However, in the case of a pump which has its displacement varied manually, it is generally recognized as being essential to provide some sort of neutral centering mechanism which will insure effective neutral of the swashplate (and absolute zero flow from the pump) whenever the manual input member is at or very near its neutral position.
Various neutral centering devices have been designed by those skilled in the art. Unfortunately, many of the prior art neutral centering devices have been either complicated and expensive, or difficult to assemble, or have provided insufficient biasing force toward neutral, whenever operating near, but not at precisely neutral. For example, the neutral centering devices of the type illustrated and described in U.S. Pat. Nos. 4,584,926 and 5,207,144 would both appear likely to achieve neutral in a satisfactory manner. However, the ability of the designs of the cited patents to achieve neutral is very tolerance-dependent, and requires the addition of a number of parts which must be located within the pumping chamber, surrounding the rotating group, which may be a packaging problem in some pump designs.

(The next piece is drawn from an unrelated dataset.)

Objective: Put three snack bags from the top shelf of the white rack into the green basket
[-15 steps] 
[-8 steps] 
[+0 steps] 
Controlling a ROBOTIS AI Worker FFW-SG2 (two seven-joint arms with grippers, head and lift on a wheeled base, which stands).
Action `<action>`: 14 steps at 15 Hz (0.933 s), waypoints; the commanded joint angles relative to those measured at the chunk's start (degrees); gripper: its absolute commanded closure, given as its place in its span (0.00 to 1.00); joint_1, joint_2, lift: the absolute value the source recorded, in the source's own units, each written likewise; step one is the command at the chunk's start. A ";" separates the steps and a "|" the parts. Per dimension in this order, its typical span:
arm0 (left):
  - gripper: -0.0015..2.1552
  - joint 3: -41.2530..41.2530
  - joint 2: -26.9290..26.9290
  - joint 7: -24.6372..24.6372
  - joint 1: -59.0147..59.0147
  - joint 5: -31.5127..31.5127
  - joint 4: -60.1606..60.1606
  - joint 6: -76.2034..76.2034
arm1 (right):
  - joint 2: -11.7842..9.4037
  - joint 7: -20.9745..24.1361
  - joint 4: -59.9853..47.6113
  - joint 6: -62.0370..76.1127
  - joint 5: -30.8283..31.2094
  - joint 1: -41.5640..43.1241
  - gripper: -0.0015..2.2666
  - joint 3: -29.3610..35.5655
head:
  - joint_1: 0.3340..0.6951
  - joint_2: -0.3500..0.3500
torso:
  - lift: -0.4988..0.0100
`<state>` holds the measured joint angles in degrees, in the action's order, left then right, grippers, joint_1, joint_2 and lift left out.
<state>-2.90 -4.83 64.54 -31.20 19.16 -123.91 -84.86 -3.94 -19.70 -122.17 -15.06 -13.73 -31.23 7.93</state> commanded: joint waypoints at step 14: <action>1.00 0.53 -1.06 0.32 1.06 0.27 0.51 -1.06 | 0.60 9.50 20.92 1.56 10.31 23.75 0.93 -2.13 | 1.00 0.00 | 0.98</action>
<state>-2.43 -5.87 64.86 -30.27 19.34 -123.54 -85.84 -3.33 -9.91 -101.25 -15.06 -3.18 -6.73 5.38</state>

Accordingly, it is an object of the present invention to provide an improved wide band neutral arrangement, which overcomes the disadvantages of the prior art devices.
It is a more specific object of the present invention to provide an improved wide band neutral arrangement of the type which does not require the addition of any sort of mechanism within the pumping chamber, surrounding the rotating group, which would represent substantial added cost and complexity.
It is a further object of the present invention to provide an improved wide band neutral arrangement which accomplishes the above-stated objects without the need for extremely close tolerances, in order to achieve effective neutral.
It is another object of the present invention to provide an improved wide band neutral arrangement which would discontinue the neutral leakage when the pump is not running, to improve load holding capability when the vehicle is on an incline.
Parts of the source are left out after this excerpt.